**PROBLEM REQUIREMENTS:**
Each line below is to be written out once more, precisely as given.

**SUPPLIED INFORMATION:**
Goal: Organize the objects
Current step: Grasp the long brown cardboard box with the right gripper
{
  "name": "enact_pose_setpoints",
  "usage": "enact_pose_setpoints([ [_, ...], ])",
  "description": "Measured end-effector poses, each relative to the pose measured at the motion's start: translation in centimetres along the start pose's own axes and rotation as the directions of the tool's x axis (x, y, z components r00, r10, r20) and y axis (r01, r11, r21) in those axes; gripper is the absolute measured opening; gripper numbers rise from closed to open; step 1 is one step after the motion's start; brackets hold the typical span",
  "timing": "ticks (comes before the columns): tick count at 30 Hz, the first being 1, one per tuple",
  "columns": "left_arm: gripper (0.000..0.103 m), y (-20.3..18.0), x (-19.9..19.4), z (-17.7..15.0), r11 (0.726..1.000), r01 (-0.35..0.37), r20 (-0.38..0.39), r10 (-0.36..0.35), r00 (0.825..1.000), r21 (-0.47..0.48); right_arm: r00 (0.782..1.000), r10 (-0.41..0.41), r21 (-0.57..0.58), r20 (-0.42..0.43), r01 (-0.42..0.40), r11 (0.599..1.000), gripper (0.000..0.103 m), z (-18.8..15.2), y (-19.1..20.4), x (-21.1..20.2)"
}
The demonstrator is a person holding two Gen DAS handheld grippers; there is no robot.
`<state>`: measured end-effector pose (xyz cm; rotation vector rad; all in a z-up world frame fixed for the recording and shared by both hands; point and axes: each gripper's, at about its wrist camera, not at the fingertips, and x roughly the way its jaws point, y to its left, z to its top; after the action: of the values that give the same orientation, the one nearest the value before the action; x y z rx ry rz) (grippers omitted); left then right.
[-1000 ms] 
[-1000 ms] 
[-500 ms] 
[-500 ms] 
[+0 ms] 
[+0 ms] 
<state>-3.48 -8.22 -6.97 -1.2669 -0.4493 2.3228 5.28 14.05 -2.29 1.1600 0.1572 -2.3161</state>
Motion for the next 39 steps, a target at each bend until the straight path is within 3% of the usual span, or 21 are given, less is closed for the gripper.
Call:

**EXPECTED OUTPUT:**
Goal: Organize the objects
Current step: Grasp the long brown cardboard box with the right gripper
{
  "name": "enact_pose_setpoints",
  "usage": "enact_pose_setpoints([ [_, ...], ])",
  "description": "Measured end-effector poses, each relative to the pose measured at the motion's start: translation in centimetres along the start pose's own axes and rotation as the directions of the tool's x axis (x, y, z components r00, r10, r20) and y axis (r01, r11, r21) in those axes; gripper is the absolute measured opening; gripper numbers rise from closed to open; step 1 is one step after the motion's start; brackets hold the typical span",
  "timing": "ticks (comes before the columns): tick count at 30 Hz, the first being 1, one per tuple",
  "columns": "left_arm: gripper (0.000..0.103 m), y (-20.3..18.0), x (-19.9..19.4), z (-17.7..15.0), r11 (0.726..1.000), r01 (-0.35..0.37), r20 (-0.38..0.39), r10 (-0.36..0.35), r00 (0.825..1.000), r21 (-0.47..0.48); right_arm: r00 (0.782..1.000), r10 (-0.41..0.41), r21 (-0.57..0.58), r20 (-0.42..0.43), r01 (-0.42..0.40), r11 (0.599..1.000), gripper (0.000..0.103 m), z (-18.8..15.2), y (-19.1..20.4), x (-21.1..20.2)"
}
The demonstrator is a person holding two Gen DAS handheld grippers; there is no robot.
`<state>`: measured end-effector pose (xyz cm; rotation vector rad; all in a z-up world frame fixed for the recording and shared by both hands; point and axes: each gripper's, at about its wrist camera, not at the fingertips, and x roughly the way its jaws point, y to its left, z to its top; after the action: of the values that give the same orientation, the one nearest the value before the action; x y z rx ry rz) (grippers omitted); left then right.
[-1000 ms] 
[-1000 ms] 
[-500 ms] 
[-500 ms] 
[+0 ms] 
[+0 ms] 
<state>-3.48 -8.22 -6.97 -1.2669 -0.4493 2.3228 5.28 14.05 -2.29 1.1600 0.1572 -2.3161</state>
Motion for the next 39 steps, a target at each bend until the straight path is within 3% of the usual span, or 21 are given, less is closed for the gripper.
Call:

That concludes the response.